═══ Given entries ═══
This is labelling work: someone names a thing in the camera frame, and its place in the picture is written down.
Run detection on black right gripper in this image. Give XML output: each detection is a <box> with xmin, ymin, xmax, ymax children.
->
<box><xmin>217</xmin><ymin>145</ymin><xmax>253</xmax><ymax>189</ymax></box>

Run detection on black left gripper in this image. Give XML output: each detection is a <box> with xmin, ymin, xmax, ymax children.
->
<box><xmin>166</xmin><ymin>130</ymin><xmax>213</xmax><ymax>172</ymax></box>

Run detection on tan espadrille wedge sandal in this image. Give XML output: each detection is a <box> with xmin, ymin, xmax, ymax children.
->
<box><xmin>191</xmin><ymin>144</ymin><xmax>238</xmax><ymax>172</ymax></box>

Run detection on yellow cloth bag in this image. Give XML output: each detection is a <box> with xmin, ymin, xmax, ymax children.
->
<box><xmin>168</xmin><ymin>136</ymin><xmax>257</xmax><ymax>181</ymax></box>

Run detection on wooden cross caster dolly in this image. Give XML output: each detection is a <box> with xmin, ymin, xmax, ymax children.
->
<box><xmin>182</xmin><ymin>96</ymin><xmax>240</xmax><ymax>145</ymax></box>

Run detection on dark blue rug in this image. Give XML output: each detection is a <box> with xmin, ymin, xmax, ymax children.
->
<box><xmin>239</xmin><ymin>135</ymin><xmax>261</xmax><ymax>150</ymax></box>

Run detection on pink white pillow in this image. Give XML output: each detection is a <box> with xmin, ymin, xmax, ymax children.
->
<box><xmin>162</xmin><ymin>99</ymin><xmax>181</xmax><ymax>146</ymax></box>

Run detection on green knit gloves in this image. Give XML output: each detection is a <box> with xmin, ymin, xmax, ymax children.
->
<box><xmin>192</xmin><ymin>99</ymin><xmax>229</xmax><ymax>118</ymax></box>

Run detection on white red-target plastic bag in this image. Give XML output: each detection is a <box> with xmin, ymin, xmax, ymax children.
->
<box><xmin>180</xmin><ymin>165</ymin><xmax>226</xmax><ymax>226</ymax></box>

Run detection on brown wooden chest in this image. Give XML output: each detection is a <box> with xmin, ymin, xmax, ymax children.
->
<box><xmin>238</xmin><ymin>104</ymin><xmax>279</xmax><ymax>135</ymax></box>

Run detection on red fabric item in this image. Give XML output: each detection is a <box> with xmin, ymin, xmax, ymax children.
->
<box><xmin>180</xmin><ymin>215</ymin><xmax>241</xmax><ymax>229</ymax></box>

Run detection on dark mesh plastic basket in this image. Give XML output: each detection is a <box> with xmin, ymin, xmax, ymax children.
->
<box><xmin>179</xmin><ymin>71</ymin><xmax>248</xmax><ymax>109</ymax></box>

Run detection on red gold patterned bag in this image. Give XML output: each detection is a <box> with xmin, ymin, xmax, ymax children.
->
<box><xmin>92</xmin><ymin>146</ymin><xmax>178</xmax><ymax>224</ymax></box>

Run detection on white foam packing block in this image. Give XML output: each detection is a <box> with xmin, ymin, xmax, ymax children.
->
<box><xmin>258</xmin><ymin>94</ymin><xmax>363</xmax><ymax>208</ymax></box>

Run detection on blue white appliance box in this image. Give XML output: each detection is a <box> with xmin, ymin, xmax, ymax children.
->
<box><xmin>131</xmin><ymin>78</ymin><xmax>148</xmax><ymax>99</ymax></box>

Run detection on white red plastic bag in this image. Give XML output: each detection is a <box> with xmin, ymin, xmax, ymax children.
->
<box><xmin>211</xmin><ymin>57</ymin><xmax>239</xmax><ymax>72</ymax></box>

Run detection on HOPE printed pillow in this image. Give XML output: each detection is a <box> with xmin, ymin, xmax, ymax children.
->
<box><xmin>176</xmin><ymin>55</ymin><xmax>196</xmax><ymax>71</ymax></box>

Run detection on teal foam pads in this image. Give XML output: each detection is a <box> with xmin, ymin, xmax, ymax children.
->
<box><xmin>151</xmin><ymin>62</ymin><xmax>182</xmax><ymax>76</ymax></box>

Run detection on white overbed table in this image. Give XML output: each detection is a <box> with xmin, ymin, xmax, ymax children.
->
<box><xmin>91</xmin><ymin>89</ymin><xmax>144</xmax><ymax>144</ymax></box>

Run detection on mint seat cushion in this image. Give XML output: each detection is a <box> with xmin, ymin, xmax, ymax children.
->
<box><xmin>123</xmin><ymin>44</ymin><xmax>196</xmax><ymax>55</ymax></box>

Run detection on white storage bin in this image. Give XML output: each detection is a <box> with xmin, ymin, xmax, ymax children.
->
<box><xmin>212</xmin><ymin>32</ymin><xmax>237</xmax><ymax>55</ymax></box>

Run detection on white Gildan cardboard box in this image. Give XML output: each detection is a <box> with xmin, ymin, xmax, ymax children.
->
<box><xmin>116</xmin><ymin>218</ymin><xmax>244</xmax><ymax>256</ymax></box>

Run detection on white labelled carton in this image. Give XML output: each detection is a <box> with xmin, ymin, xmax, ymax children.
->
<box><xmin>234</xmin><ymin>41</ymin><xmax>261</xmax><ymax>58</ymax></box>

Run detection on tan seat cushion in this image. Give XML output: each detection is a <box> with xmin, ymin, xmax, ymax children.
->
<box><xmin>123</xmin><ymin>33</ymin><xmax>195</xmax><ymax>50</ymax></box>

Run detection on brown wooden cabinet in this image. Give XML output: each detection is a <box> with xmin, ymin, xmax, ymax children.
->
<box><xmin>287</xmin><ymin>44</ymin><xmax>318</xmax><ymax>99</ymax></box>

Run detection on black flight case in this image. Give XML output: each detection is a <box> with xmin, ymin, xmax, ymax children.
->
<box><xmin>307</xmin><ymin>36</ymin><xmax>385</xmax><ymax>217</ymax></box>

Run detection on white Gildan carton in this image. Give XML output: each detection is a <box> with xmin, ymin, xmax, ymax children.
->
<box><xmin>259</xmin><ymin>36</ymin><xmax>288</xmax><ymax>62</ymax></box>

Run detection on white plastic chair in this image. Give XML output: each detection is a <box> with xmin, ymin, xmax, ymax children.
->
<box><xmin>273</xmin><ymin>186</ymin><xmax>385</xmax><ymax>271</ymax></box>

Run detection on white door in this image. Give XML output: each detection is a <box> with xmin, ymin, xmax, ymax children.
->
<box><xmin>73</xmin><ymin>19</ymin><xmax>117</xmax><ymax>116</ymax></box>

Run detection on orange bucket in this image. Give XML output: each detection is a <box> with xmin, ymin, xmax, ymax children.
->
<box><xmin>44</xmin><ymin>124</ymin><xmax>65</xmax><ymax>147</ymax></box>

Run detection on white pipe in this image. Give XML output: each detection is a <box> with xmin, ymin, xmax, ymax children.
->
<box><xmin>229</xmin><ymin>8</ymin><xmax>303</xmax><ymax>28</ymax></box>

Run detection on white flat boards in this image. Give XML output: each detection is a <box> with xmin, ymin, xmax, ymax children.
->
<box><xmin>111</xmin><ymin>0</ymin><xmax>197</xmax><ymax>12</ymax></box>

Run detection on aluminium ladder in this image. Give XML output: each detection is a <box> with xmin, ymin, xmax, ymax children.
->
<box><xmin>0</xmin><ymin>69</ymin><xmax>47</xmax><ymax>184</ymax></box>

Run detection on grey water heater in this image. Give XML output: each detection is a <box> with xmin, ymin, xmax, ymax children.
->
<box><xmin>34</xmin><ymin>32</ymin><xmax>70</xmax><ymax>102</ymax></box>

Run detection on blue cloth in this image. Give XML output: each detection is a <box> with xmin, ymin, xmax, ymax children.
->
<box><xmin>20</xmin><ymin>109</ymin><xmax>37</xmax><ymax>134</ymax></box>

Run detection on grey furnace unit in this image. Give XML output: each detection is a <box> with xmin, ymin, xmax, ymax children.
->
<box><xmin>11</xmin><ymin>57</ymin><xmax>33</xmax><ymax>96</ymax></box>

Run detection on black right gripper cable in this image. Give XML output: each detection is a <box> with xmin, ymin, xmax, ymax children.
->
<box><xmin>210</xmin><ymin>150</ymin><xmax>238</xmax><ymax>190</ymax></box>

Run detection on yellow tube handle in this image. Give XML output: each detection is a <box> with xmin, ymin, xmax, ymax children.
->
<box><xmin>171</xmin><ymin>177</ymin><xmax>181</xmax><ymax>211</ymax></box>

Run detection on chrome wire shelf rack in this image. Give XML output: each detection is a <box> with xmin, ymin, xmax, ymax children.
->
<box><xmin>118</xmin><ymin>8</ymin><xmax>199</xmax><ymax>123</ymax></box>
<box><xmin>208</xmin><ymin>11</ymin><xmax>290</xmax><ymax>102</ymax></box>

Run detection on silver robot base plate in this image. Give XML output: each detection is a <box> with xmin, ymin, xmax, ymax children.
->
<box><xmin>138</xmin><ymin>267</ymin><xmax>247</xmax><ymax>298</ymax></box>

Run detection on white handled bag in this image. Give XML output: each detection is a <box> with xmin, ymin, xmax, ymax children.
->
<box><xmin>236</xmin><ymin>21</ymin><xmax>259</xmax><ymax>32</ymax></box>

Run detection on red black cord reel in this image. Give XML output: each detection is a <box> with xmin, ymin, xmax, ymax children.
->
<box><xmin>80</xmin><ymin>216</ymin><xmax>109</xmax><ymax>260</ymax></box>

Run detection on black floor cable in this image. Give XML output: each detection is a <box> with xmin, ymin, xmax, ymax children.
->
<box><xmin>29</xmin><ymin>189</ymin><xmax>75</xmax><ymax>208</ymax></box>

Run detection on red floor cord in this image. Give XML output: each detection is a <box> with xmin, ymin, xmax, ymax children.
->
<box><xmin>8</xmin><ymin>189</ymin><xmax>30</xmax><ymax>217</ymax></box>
═══
→ **Task to carry out**
A copy of each line above that holds the word "Gildan" is the expected answer.

→ **Answer below**
Run detection on white Gildan cardboard box in this image. Give XML output: each detection is a <box> with xmin, ymin, xmax, ymax children.
Run detection on white Gildan carton in this image. Give XML output: each detection is a <box> with xmin, ymin, xmax, ymax children.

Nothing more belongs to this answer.